Dissertation Abstract

Observations and modeling of marine-terminating outlet glaciers

Enderlin, Ellyn M  2013  https://sites.google.com/site/ellynenderlin/

School of Earth Sciences, The Ohio State University (United States), 131 pp.

 
Increased mass loss from the Greenland Ice Sheet due to rapid changes in marine-terminating outlet glacier dynamics has the potential to substantially increase sea level within this century, yet the external factors triggering these changes and the internal controls that govern the glaciers’ dynamic response to external forcing are poorly understood. Gaps in our understanding of dynamic change arise from observational limitations and the impacts of the associated uncertainty on numerical modeling results. The observational and numerical modeling studies presented herein focus on changes in dynamics for the marine-terminating outlet glaciers that drain the Greenland Ice Sheet, but the results from these studies can be applied broadly to marine-terminating outlet glaciers in other regions such as Antarctica, Alaska, and Svalbard. These analyses are presented as four separate studies.

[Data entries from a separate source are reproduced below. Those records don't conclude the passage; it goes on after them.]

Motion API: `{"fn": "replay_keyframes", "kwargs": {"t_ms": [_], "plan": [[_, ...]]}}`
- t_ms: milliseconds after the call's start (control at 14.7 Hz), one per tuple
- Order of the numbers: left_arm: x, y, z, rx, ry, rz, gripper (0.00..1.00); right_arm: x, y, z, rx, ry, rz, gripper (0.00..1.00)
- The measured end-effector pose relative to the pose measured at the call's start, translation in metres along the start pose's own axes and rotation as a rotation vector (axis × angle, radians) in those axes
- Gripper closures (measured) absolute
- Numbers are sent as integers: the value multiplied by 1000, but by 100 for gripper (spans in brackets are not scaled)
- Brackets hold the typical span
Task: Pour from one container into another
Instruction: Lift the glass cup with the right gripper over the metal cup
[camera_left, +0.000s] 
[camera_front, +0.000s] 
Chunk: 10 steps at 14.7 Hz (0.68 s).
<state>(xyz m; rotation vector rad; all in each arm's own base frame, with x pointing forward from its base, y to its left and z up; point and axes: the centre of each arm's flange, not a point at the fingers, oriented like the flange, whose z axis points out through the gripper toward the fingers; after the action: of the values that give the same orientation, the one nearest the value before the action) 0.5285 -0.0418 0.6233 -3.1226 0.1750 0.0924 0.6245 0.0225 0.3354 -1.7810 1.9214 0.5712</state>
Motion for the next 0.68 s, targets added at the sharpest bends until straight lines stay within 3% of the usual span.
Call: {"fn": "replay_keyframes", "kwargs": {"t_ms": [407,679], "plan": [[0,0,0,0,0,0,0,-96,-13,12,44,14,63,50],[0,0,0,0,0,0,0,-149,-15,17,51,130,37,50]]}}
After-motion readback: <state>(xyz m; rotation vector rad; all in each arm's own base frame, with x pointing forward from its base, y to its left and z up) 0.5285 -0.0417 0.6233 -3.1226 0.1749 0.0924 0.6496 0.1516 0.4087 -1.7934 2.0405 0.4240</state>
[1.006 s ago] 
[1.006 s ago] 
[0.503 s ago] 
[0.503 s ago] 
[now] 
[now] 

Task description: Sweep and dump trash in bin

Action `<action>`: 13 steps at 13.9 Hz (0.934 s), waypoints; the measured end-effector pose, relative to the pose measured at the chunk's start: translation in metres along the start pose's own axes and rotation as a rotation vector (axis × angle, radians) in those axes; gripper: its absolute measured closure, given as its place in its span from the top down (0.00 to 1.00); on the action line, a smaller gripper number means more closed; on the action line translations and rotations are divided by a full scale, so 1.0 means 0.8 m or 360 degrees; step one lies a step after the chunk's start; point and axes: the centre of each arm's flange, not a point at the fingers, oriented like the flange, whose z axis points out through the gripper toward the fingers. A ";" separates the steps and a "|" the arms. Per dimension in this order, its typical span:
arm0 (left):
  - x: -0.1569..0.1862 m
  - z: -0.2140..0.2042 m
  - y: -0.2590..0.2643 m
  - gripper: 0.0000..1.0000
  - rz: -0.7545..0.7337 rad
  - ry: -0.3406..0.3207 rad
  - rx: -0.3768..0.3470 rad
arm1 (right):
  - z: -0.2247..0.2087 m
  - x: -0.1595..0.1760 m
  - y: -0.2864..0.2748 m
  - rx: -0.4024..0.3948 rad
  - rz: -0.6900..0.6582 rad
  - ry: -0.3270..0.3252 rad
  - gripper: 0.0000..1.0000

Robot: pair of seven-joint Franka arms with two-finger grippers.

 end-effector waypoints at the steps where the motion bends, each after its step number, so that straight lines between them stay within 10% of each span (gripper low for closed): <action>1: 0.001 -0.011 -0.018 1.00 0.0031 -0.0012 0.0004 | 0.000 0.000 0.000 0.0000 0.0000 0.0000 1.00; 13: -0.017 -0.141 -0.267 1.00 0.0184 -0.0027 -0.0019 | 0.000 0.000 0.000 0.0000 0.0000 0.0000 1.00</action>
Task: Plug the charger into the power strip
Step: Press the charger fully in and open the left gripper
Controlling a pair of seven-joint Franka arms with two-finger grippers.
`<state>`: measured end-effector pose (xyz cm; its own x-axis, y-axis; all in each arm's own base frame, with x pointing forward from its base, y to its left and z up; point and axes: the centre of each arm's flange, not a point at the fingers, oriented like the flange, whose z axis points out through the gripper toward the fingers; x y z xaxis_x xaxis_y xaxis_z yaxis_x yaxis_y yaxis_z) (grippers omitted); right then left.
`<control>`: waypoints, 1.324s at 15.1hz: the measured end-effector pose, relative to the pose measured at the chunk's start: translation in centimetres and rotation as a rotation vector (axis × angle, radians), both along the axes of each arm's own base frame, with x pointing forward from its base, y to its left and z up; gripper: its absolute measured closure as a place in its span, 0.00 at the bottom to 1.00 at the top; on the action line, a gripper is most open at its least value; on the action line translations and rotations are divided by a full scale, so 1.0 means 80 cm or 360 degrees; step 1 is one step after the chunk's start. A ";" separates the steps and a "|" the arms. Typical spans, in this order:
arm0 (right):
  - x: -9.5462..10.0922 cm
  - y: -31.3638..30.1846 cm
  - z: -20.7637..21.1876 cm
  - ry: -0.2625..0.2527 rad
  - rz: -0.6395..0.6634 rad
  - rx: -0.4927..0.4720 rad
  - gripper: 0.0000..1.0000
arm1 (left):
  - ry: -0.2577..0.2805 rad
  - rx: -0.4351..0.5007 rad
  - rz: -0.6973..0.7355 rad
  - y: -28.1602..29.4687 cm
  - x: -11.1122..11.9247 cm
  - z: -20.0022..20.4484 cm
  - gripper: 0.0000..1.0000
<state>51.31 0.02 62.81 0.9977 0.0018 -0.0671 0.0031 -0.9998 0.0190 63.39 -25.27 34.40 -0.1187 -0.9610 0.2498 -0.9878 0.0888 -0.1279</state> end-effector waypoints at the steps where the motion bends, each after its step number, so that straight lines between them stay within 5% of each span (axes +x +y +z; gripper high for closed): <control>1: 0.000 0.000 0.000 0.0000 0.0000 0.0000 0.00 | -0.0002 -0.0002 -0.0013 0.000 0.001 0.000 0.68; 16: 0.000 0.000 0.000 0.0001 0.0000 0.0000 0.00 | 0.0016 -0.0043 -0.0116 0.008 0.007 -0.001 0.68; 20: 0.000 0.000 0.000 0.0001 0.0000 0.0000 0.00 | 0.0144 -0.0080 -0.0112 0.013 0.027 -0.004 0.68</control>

Remotely-sensed ice surface elevations obtained for 34 marine-terminating outlet glacier in NW Greenland between 2000 and 2010 are used to improve the temporal constraints on the onset of dynamic ice loss from this region. The data indicate that the timing and magnitude of dynamic thinning varied widely between glaciers, but that 10’s of meters of thinning occurred along the majority of the outlet trunks prior to the detection of regional mass loss acceleration in 2005. The lag time between the onset of dynamic thinning and regional mass loss acceleration is likely due to the time required for dynamic changes to propagate into the ice sheet interior.


Remotely-sensed data are also used to estimate submarine melt rates beneath the floating ice tongues of 13 Greenland marine-terminating outlet glaciers on a semi-annual basis between 2000 and 2010. Melt rates ranged from 0.03 m/d to 2.98 m/d within the study period, and accounted for 5-85% of the volume lost from the floating ice tongues. Melt rates were uncorrelated with terminus retreat, glacier flow speed, and changes in ocean temperatures and no clear spatial pattern was evident in the dataset.


Using a width- and depth-integrated numerical ice flow model (i.e., 1D flowline model), the influence of glacier shape on the dynamic response of glaciers following a stress perturbation initiated at the ice-ocean boundary is examined. The modeling results indicate that for a given ice flux, wider glaciers and those that overlie deeper basal depressions tend to be closer to flotation, so that less dynamically induced thinning results in rapid, unstable grounding line retreat several years after the onset of the applied perturbation. Thus, shape differences may help explain the intra-regional variability in marine-terminating outlet glacier behavior observed throughout Greenland. Additionally, these results indicate that the glacier shape must be precisely simulated in numerical ice flow models in order to accurately predict future dynamic behavior.


The 1D flowline model is also used to analyze model sensitivity to uncertainty in the parameterizations that govern ice flow. A non-unique combination of parameter values to describe the ice rheology and basal sliding are used to reproduce similar steady-state glacier configurations. Once perturbed, however, the response of the simulated glaciers varies widely with the choice of parameter values. Taken together, these results suggest that predictions of future dynamic behavior must be accompanied by sensitivity tests that account for parameter uncertainty.